Fecha: 16 de octubre de 2022
El lenguaje, ese complejo sistema que ayuda a comunicarnos, es un misterio apasionante. Con frecuencia ha sido objeto de investigación por parte de científicos y filósofos. Por nuestra parte, es decir, por parte de quienes creemos y afirmamos que Dios se ha revelado “llamándonos”, la cuestión del lenguaje de Dios tiene extraordinaria importancia. ¿Es verdad que Dios ha hablado, se ha comunicado?; ¿cómo es posible?; ¿cuál es el lenguaje de Dios?
En principio, podemos decir que su lenguaje ha de ser muy especial. Su manera de comunicar no puede ser como lo hacemos los humanos, pues Él es un ser trascendente y sería una pretensión insensata afirmar que su lenguaje es, sin más, accesible para nosotros (si es que necesita “lenguaje” para comunicarse).
Sin embargo, hace dos mil años, un hombre como nosotros, se presentó diciendo que era la Palabra de Dios, su Verdad, su Hijo, conocedor y comunicador de la intimidad de Dios. Nosotros le hemos conocido, hemos visto lo que hacía y oído lo que decía y hemos creído en Él.

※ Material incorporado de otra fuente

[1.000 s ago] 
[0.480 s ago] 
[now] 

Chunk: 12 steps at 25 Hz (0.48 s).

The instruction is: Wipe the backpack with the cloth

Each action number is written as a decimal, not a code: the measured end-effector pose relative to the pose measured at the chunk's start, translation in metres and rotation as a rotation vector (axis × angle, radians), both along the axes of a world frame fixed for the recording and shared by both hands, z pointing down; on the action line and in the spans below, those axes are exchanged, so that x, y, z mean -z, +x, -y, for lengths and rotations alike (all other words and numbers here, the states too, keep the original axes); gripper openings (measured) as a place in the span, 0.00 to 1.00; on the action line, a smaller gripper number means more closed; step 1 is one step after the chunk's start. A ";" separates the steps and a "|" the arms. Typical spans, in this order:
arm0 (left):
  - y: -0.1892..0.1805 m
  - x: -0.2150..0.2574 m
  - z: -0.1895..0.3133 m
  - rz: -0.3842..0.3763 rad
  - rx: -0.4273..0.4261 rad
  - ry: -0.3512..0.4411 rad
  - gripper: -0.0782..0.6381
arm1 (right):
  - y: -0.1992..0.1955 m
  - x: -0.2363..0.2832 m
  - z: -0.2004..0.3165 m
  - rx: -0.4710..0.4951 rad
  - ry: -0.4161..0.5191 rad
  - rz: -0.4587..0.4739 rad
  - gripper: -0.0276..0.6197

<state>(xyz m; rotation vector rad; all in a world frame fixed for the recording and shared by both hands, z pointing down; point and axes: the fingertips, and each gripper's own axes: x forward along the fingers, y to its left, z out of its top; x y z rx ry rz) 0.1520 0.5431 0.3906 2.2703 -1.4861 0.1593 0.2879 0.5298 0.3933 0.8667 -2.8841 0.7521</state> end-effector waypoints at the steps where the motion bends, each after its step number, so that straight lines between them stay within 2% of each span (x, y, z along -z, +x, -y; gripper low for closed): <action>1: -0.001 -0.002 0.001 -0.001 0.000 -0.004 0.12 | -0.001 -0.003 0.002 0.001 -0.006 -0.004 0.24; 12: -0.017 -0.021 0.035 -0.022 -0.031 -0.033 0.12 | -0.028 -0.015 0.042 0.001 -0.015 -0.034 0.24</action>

¿Qué significa eso? Nada menos que aquella osadía de poder conocer el lenguaje de Dios se ha hecho realidad gracias a la “osadía” del mismo Dios de asumir la forma humana, el lenguaje, la vida, la historia humana, para comunicarse con nosotros. ¡El lenguaje humano en Jesús puede comunicar la intimidad de Dios! Él no era una extraterrestre, ni un ángel, era un hombre y hablaba el lenguaje de los hombres. En eso consiste el misterio de la Encarnación, cuya fuente y motivo no es otro que el amor de Dios.
Esto, que para nosotros (y para todos los buscadores sinceros de Dios) es razón para la alegría y el agradecimiento, al mismo tiempo es un gran reto. Porque supone que hemos de “aprender” ese lenguaje de Dios. Porque, si bien ha asumido el lenguaje humano, sigue siendo trascendente.

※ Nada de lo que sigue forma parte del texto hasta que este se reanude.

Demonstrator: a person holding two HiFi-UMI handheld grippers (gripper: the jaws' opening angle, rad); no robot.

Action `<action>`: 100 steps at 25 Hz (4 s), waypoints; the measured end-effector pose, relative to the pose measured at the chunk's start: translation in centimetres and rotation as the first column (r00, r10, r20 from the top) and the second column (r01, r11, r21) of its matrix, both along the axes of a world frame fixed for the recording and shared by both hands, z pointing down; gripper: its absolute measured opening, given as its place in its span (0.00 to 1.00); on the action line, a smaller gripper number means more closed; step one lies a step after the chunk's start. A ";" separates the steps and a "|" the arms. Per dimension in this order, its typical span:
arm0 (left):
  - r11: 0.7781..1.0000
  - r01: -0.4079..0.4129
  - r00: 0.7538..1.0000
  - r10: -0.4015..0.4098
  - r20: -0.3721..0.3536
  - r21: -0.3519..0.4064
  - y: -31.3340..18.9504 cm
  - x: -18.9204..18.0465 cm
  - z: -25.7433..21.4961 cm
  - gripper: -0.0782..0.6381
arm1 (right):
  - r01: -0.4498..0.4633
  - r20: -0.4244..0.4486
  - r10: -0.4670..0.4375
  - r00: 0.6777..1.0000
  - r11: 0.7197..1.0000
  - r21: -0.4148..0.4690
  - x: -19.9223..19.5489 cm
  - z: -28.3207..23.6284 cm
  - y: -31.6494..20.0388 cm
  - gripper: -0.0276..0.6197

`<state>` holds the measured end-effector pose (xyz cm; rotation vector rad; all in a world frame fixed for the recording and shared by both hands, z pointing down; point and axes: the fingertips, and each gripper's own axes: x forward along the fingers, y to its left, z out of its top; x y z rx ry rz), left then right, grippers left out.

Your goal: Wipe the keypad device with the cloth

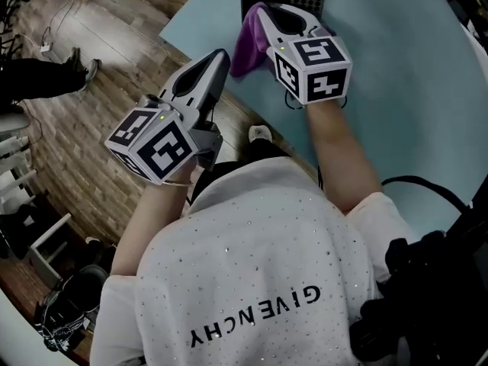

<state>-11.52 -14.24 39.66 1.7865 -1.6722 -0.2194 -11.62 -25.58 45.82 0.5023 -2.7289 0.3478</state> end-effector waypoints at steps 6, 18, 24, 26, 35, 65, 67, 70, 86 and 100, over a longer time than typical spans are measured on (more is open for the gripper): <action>1.000 0.013 1.000 -0.013 -0.004 -0.022 0.6 -0.2 0.7 0.11 | 0.043 -0.040 -0.042 0.998 0.999 0.028 -2.3 1.4 1.1 0.11; 0.997 -0.065 0.997 0.063 -0.036 -0.042 -0.6 1.4 0.1 0.11 | -0.186 -0.062 0.192 0.980 0.979 0.087 5.2 -1.1 -4.3 0.11; 0.991 -0.125 0.991 0.123 -0.053 -0.041 -1.6 2.8 0.1 0.11 | -0.323 -0.080 0.327 0.942 0.945 0.058 9.4 -0.7 -6.6 0.11; 0.990 -0.136 0.989 0.134 -0.057 -0.041 -1.6 3.2 0.2 0.11 | -0.363 -0.088 0.363 0.928 0.932 0.022 10.6 -0.1 -6.8 0.11; 0.995 -0.095 0.995 0.094 -0.017 -0.028 -0.6 2.8 0.5 0.11 | -0.129 0.090 0.125 0.988 0.991 0.046 3.6 -2.6 -0.3 0.11; 0.998 -0.059 0.998 0.059 -0.015 0.015 -1.1 1.8 -0.5 0.11 | -0.332 -0.177 0.345 0.922 0.938 0.095 11.5 2.4 -5.8 0.11; 0.998 -0.062 0.998 0.062 -0.013 0.017 -1.5 2.2 -0.3 0.11 | -0.296 -0.186 0.323 0.928 0.942 0.159 11.3 2.0 -5.7 0.11; 0.998 -0.053 0.998 0.054 -0.011 0.014 -1.2 2.3 -0.3 0.11 | -0.186 -0.142 0.223 0.964 0.955 0.233 8.8 0.1 -3.6 0.11; 0.995 0.100 0.995 -0.100 -0.007 0.014 2.6 -3.4 -2.0 0.11 | 0.094 -0.166 -0.066 0.984 0.982 0.165 -1.9 0.5 4.2 0.11; 0.999 -0.019 0.998 0.021 -0.059 0.032 -1.9 -1.2 -1.1 0.11 | -0.134 -0.191 0.171 0.967 0.972 0.195 6.0 0.5 -1.7 0.12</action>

Lo podemos entender desde la experiencia, hoy tan común, de nuestra relación con pueblos y culturas extranjeras. Se puede decir, salvando las distancias, que los pueblos extranjeros (y su lenguaje) trascienden nuestra cultura y nuestro lenguaje. Pero podemos hacer el esfuerzo de entendernos con ellos: podemos estudiarlos, informarnos, aprender su lengua, etc.
Pero aquí ocurre algo curioso. Un día comíamos varios españoles con un amigo que solo hablaba francés. Uno de nosotros, que había vivido en Francia cuatro años, se puso a su lado, para que pudiera disfrutar de una conversación fluida. El resto del grupo apenas podía comunicarse con él, aunque había estudiado francés, pero no podía entender y expresarse con fluidez. El amigo francés dio las gracias, porque, dijo, “se nota que éste ha vivido en Francia y no ha aprendido la lengua francesa en los libros, sino en la convivencia cotidiana”.
Es una experiencia frecuente, pero que nos hace pensar en nuestra conversación con Dios. “Saber cosas de Dios”, conocer incluso su lenguaje, que nos viene a través de la Sagrada Escritura, está al alcance de cualquier estudioso. Otra cosa muy distinta es aprender su lenguaje “conviviendo con Él”. La oración, la participación en los sacramentos, la vivencia de su amor, constituyen la gran escuela para aprender su lenguaje. Es un aprendizaje por contagio, que es el más auténtico y el más eficaz.